Model Selection: Choosing between a specialized classifier or a general-purpose LLM depends on your data privacy requirements and the complexity of your classification framework (e.g., OSHA vs. ESAW).
Continuous Validation: A model is never "finished." It requires ongoing auditing by EHS experts to ensure it hasn't drifted as site operations or reporting cultures change.

Introducing the Incident Classification Tool

To demonstrate the practical application of this process, I've developed an incident classification tool that utilizes machine learning to automate and improve incident classification, which can be accessed at https://incident-classification-tool.streamlit.app

This tool was trained using a publicly available dataset of OSHA accident and injury data from Kaggle (https://www.kaggle.com/datasets/ruqaiyaship/osha-accident-and-injury-data-1517/data).
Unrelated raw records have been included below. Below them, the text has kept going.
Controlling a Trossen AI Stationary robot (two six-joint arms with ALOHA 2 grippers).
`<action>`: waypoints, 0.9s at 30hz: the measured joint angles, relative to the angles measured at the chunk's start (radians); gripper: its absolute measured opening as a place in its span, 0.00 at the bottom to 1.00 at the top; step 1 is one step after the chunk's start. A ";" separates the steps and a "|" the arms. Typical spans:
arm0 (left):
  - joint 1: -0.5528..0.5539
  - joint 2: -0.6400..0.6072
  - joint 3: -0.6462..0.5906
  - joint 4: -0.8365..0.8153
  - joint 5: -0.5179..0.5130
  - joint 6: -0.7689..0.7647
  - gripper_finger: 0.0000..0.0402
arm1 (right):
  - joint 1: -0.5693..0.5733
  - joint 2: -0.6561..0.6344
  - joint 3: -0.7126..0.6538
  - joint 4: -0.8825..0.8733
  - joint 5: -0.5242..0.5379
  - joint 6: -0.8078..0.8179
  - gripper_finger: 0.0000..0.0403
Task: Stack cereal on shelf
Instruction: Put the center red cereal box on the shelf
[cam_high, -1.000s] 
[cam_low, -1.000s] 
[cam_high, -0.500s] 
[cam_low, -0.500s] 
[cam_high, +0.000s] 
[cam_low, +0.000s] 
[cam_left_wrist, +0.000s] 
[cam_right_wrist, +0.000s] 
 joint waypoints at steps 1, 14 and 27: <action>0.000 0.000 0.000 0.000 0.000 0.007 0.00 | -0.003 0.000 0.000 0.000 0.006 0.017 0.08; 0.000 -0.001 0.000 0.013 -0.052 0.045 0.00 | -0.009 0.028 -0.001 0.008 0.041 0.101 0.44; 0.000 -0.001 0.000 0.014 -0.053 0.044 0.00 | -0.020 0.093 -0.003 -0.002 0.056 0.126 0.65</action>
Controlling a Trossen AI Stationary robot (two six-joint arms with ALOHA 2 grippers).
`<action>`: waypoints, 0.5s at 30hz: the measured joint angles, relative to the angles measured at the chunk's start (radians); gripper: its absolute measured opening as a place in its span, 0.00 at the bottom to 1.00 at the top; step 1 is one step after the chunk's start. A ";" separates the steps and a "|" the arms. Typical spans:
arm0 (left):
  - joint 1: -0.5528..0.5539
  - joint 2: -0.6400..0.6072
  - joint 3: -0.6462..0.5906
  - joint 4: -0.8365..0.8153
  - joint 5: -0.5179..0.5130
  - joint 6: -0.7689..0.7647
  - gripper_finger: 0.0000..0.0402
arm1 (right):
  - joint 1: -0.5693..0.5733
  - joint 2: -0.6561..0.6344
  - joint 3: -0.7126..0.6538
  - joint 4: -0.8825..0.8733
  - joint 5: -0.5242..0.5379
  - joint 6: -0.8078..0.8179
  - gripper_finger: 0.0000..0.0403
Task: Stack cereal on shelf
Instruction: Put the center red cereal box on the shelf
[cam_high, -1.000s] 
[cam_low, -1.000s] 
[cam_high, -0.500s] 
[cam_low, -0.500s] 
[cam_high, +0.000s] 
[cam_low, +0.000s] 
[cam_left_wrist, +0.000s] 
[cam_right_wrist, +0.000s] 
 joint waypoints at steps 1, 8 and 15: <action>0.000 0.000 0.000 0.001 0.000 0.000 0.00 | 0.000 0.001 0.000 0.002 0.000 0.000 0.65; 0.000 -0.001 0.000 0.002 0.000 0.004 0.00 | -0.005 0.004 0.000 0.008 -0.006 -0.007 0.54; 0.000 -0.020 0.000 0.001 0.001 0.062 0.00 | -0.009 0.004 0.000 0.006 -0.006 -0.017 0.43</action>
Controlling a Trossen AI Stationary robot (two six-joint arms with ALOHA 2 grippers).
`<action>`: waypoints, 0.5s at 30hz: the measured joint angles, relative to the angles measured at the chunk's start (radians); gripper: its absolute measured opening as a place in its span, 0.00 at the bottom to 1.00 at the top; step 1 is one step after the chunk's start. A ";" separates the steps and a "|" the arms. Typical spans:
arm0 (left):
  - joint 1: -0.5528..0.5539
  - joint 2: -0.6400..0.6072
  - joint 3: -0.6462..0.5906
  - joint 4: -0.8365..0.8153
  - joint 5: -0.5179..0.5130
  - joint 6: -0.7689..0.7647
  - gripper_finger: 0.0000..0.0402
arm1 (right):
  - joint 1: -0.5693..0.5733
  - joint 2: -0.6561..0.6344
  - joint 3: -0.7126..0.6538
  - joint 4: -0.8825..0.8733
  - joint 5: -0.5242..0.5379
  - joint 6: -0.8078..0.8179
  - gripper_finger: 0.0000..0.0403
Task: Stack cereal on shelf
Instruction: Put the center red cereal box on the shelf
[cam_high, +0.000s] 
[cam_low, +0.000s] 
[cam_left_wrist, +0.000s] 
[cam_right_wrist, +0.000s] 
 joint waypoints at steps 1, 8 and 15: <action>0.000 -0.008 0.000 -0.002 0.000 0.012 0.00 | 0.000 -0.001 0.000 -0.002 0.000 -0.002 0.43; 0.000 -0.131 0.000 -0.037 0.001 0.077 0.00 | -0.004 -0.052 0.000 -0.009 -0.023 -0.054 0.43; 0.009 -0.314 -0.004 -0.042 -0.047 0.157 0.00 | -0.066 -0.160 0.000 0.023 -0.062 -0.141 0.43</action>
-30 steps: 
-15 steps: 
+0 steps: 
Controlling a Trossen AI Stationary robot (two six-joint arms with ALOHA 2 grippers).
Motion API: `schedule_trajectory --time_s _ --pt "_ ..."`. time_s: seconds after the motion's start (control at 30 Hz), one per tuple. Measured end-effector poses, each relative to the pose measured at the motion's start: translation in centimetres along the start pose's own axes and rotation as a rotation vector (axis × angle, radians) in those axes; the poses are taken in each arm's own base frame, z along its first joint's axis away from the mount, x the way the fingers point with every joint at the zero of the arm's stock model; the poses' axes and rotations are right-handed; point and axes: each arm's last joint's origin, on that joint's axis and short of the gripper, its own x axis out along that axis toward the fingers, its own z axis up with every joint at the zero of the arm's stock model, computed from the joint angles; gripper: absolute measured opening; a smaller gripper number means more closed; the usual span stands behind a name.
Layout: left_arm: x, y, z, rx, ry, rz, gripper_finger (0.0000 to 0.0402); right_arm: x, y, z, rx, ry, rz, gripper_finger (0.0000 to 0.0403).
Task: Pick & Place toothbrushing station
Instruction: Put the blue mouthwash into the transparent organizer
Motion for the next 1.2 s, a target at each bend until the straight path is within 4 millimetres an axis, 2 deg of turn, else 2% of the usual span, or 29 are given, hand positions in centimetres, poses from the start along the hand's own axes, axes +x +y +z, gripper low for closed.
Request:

This dataset contains detailed information about workplace incidents, including the nature of the injury, the part of the body affected, the event type, and the environmental factors involved.

How the Tool Works

The tool simplifies incident classification into a few key steps:

Data Input: Users input a textual description of the incident.
Preprocessing: The tool prepares the text for analysis, removing irrelevant information and extracting key features.
Classification: A trained machine learning model analyzes the processed text and predicts the appropriate incident category.

Example Scenario

To illustrate how this works in practice, imagine an incident report describes an employee's hand being caught in a hydraulic press. The tool would analyze this description, considering factors like the environmental factor (pinch point), the nature of the injury (laceration), the body part affected (hand), and the event type (caught in or between). Based on this analysis, it would classify the incident according to the chosen classification system.

The Triage Strategy: Dealing with Accuracy

It is a mistake to view machine learning as a binary success or failure. The effectiveness of a model depends on its **Confidence Score**. This is a percentage that tells you how sure the model is about its own classification—the digital equivalent of a "check engine" light. While a model might achieve 90% accuracy on high-volume categories like "Trips and Falls," it may drop to 40% for rare, complex events.

In a mature EHS data architecture, this 40% isn't a failure—it's a **triage signal**. Instead of a human reading 1,000 reports to find the 5 critical ones, the ML model handles the 600 routine cases with high confidence and flags the remaining 400 for expert review. This ensures your limited time is spent precisely where the data is most ambiguous.

This highlights the inherent challenge: ML does not fix "Garbage In, Garbage Out." If a field worker cannot complete a detailed narrative while wearing cut-resistant gloves in the rain, the model will have no signal to process. The focus must remain on the quality of the field-level reporting system that feeds the model.

From Data Entry to Data Governance

By shifting to an ML-driven triage system, safety professionals move up the value chain. This transition offers three structural benefits:

Targeted Oversight: Automation handles the high-volume "noise," allowing you to focus on the high-potential "signals" that often get buried in the backlog.
Auditable Decisions: Because the model is consistent, you can audit the *logic* of the classification across 10,000 records simultaneously, rather than checking individual rows.
Proactive Risk Signal: Consistent classification is the prerequisite for predictive analytics. You cannot predict the next incident if your historical data is categorized differently by three different managers.

Conclusion

By prioritizing data standardization and using machine learning to filter the noise, we can create safer and healthier workplaces. This technology doesn't replace the safety professional; it moves you from the filing cabinet to the decision table.